MM’s background is given of him running away from home to find an exciting life on the sea and how he finished up living in Cardiff. The family life of his wife and kids is explained. At the moment MM is in the dog-house and living apart from Laura but this seems to be a normal thing before they get back together again. Another important part of the story is Berlin who owns and runs a popular milk bar and is a very good friend of MM’s.  There is a great deal of dialogue throughout the novel which tells you of the poverty and the lives of the Tiger Bay area. It’s a very cosmopolitan area due to it being a hugely important British port at the time due to the coal exports all over the world from the welsh valleys. The chatter is so realistic you can hear the roar of the neighbourhood and the smell of the smoke.

Whilst Violet, Diana and Grace are eating a meal one evening there’s a knock at the door. Grace is Di’s 8 year old daughter. A knock at the door at this time of night is quite normal. It’s someone who wants to buy a particular item from the shop and can’t wait till the next day. Violet answers and is murdered and the killer steals a large sum of money. This is done noiselessly whilst the family eat in the next room. The story then develops into the police arresting MM and stitching him up over the murder. The racism in Cardiff is a constant theme throughout the novel and extreme. The shock that MM goes through when he finally realizes what he’s been charged for is beautifully put. All who know him know he is innocent and there’s a battle royal between those who want him hung and those who don’t. The evidence against him is very circumstantial but the police are determined to find him guilty. The reward for finding the killer is substantial and quite a few people come out of the woodwork. They speak against him hoping to claim the large reward.

MM is convinced that British justice will find him innocent, until he realizes it won’t. The trials and tribulations he goes through are wonderfully expressed so it’s no wonder this book got on to the Booker shortlist. Is it good enough to win, I think not. Of the 3 I’ve read I’m leaning to A Journey North.

About the author 

Nadifa Mohamed is the first British Somali novelist to be shortlisted for the prize.

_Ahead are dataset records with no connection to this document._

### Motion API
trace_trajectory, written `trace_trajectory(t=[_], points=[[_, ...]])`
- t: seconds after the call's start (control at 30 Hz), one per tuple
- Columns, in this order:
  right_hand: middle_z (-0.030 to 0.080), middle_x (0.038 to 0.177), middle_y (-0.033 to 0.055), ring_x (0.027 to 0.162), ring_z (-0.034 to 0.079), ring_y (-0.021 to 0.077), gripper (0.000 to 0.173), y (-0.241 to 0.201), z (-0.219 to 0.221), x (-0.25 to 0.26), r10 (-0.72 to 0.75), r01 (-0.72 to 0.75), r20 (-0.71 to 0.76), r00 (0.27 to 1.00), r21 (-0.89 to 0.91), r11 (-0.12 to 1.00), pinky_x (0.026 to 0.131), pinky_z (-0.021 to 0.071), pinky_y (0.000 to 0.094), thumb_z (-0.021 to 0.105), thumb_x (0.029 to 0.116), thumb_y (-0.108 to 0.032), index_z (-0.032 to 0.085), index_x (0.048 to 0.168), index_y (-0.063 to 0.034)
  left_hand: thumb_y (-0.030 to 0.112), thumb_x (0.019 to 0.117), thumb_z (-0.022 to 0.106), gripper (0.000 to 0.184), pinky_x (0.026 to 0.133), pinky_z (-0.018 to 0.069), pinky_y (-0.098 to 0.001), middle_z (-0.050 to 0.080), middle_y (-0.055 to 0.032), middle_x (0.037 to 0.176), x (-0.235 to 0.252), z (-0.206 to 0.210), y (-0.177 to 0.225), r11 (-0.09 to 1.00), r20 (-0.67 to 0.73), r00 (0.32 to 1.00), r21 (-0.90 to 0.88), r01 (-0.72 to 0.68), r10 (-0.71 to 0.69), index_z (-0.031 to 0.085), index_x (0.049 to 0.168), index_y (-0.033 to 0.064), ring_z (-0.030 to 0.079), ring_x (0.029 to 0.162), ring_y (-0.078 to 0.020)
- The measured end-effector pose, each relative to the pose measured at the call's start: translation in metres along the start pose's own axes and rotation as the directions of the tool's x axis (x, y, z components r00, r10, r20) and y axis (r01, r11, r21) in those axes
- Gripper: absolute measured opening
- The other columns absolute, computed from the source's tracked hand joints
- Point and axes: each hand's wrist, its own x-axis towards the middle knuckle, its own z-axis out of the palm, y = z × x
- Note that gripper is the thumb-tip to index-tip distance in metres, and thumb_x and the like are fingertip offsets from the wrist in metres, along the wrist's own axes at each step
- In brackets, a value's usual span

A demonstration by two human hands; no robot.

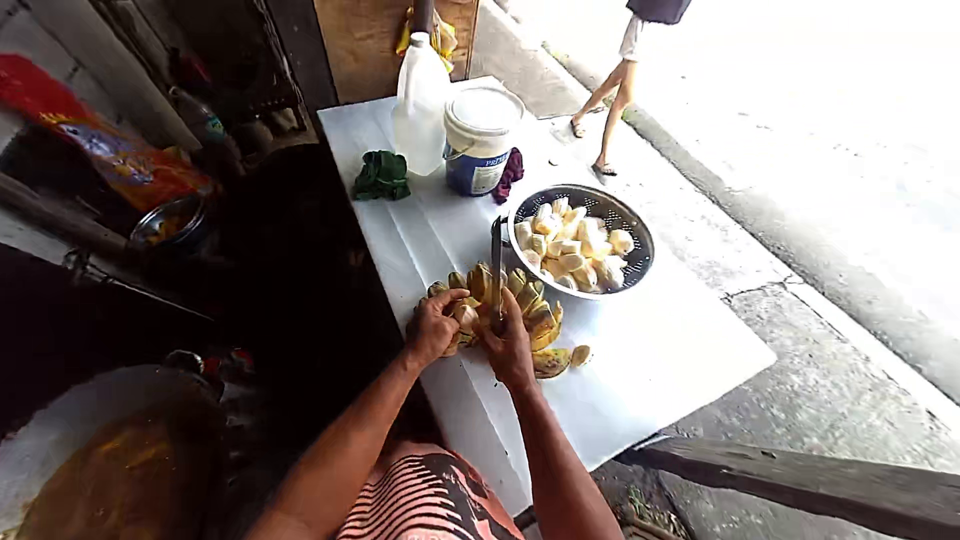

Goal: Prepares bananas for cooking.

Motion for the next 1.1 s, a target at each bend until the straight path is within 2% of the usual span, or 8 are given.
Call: trace_trajectory(t=[0.1,0.2,0.3,0.43,0.6,0.8,0.9,1.1], points=[[0.069,0.102,0.0182,0.088,0.069,0.0267,0.099,-0.008,-0.005,0.005,0.015,0.0,0.132,0.991,-0.116,0.993,0.086,0.0576,0.0468,0.078,0.0881,-0.022,0.015,0.163,-0.0056,-0.006,0.0823,0.063,0.05,0.093,0.0586,-0.0452,0.073,-0.0111,0.118,-0.004,0.0,0.003,0.997,0.027,1.0,0.076,0.001,-0.003,0.068,0.13,0.0071,0.07,0.105,-0.0201],[0.07,0.117,0.0167,0.104,0.07,0.0252,0.087,-0.016,-0.011,-0.002,-0.016,0.032,0.168,0.986,-0.096,0.995,0.096,0.0561,0.046,0.077,0.0883,-0.029,0.031,0.16,-0.0116,0.007,0.0936,0.062,0.057,0.11,0.0493,-0.0439,0.063,-0.0147,0.14,-0.02,-0.001,0.017,0.98,0.089,0.996,0.199,0.015,-0.033,0.052,0.149,0.0067,0.061,0.128,-0.0218],[0.071,0.105,0.0106,0.089,0.068,0.0159,0.06,-0.038,-0.011,-0.018,-0.054,0.051,0.116,0.992,0.033,0.998,0.085,0.057,0.0374,0.069,0.0959,-0.03,0.049,0.148,-0.0077,0.028,0.1006,0.057,0.067,0.118,0.0399,-0.0376,0.042,-0.0189,0.159,-0.041,0.015,0.04,0.996,0.051,0.997,-0.076,-0.053,0.057,0.035,0.158,0.0013,0.046,0.143,-0.0209],[0.062,0.085,0.0055,0.059,0.059,0.0131,0.04,-0.06,-0.011,-0.035,-0.029,0.01,0.084,0.996,0.221,0.975,0.055,0.055,0.0315,0.052,0.1064,-0.026,0.052,0.141,-0.0069,0.01,0.1058,0.052,0.036,0.085,0.0564,-0.0336,0.067,-0.011,0.122,-0.022,0.027,0.054,0.786,-0.051,0.99,-0.614,0.074,-0.133,0.059,0.142,0.0074,0.066,0.097,-0.0167],[0.068,0.084,0.0084,0.072,0.068,0.0227,0.033,-0.055,-0.014,-0.053,-0.175,0.108,-0.14,0.975,-0.388,0.915,0.063,0.056,0.0437,0.045,0.1075,-0.03,0.065,0.115,-0.0044,0.035,0.1048,0.023,0.048,0.08,0.0586,-0.0411,0.066,-0.0172,0.119,0.007,0.021,0.042,0.435,0.195,0.969,-0.867,0.243,-0.151,0.057,0.126,0.0069,0.069,0.094,-0.0269],[0.067,0.084,0.0133,0.079,0.07,0.0315,0.038,-0.044,-0.009,-0.047,0.083,-0.067,0.01,0.996,-0.503,0.861,0.067,0.0549,0.0494,0.037,0.1091,-0.033,0.06,0.112,-0.0036,0.021,0.0902,0.053,0.04,0.081,0.0591,-0.0384,0.068,-0.0166,0.115,0.011,0.035,0.037,0.477,0.286,0.958,-0.843,0.249,0.006,0.062,0.127,0.008,0.069,0.089,-0.0235],[0.064,0.079,0.0115,0.075,0.067,0.0294,0.038,-0.043,-0.018,-0.044,0.081,-0.065,0.02,0.997,-0.42,0.905,0.066,0.0535,0.0487,0.036,0.1097,-0.034,0.059,0.11,-0.0034,0.012,0.0882,0.051,0.04,0.082,0.0591,-0.038,0.067,-0.0169,0.117,0.018,0.038,0.037,0.501,0.302,0.952,-0.818,0.283,-0.045,0.059,0.128,0.0085,0.069,0.09,-0.0236],[0.061,0.075,0.0087,0.069,0.064,0.025,0.037,-0.036,-0.021,-0.05,0.131,-0.099,0.072,0.989,-0.337,0.936,0.064,0.0528,0.0452,0.037,0.1095,-0.035,0.058,0.108,-0.0043,0.025,0.0917,0.055,0.045,0.076,0.0605,-0.0376,0.068,-0.0149,0.118,0.03,0.052,0.04,0.507,0.357,0.933,-0.797,0.328,-0.042,0.058,0.134,0.0105,0.069,0.085,-0.0218]])
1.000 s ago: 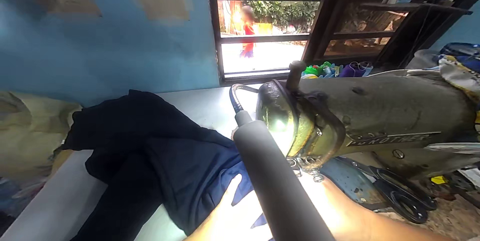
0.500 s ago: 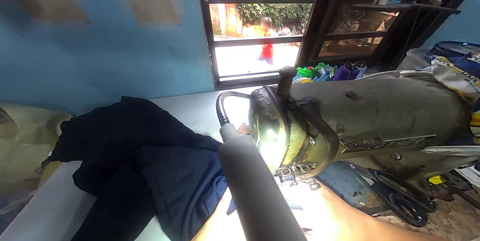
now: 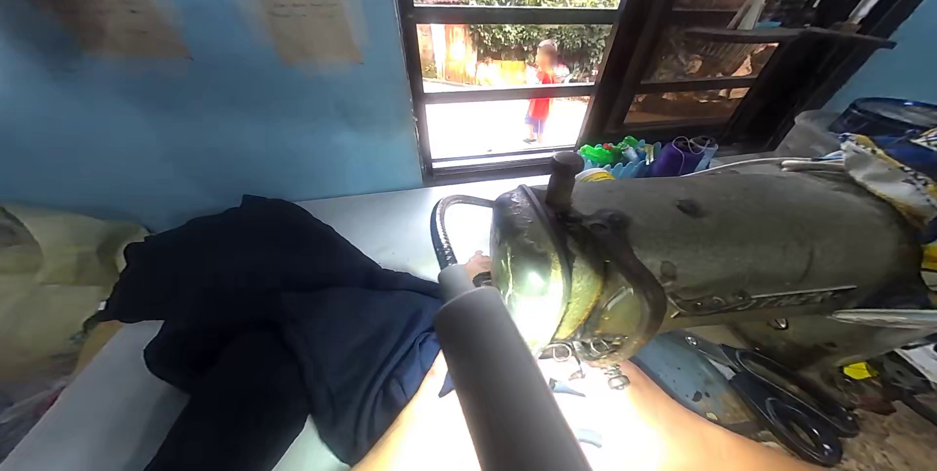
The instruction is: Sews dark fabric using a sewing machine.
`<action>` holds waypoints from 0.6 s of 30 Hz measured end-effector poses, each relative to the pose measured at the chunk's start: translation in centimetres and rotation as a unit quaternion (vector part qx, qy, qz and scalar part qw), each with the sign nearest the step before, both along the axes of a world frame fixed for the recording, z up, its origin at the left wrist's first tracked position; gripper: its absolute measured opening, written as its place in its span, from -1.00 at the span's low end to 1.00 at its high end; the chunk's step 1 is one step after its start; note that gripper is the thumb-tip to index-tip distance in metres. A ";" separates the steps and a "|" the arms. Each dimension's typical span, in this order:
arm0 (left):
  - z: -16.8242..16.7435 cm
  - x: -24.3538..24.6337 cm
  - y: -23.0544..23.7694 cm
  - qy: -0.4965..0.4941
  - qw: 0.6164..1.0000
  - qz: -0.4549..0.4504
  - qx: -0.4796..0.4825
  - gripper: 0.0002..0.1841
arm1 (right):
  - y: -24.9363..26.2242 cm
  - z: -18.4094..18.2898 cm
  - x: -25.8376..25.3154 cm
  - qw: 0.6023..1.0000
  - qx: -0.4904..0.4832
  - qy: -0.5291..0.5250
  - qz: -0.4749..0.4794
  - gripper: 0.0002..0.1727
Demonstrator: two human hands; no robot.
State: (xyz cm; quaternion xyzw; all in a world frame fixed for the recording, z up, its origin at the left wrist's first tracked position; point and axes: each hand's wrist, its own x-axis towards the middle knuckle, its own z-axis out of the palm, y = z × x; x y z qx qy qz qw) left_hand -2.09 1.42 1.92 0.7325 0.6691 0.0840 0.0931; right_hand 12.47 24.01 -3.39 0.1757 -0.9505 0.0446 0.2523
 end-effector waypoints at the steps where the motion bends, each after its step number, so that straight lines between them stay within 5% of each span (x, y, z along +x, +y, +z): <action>1: -0.3 -0.2 0.0 0.006 1.000 -0.001 0.000 -0.37 | 0.0 0.1 -0.1 1.000 0.001 -0.006 -0.003 -0.50; 18: -2.1 -1.3 0.7 0.065 0.997 0.003 0.045 -0.32 | -0.4 1.0 0.0 0.999 -0.023 -0.032 0.021 -0.59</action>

She was born in Hargeisa, Somaliland and moved with her family to London at the age of four.

The Fortune Men is her third novel, following Black Mamba Boy and The Orchard of Lost Souls.

She has received both The Betty Trask Award and the Somerset Maugham Award, as well as numerous other prize nominations for her fiction.

She was named as one of Granta’s Best of Young British Novelists in 2013 and the editor of Granta at the time, John Freeman, is now US editor of The Fortune Men.

She says she first became aware of Mahmood Mattan — the Somali man whose fictionalised story features in her book, and whom her father knew — in 2004, and kept checking back over the next 11 years as more information became available

About Bob Gaffey

Bob Gaffey was mayor of Mold between 2017 and 2018.

He spent six years as a town councillor in Mold, raising more than £10,000 towards the restoration of Bailey Hill in the town as part of a project to turn the former Norman settlement into an outdoor attraction.

The funds were raised by holding events during his time as mayor in 2017/18.

The former union representative is currently chair of the Wrexham, Denbighshire and Flintshire branch of Campaign for the Protection of Rural Wales and the Delyn branch of Plaid Cymru.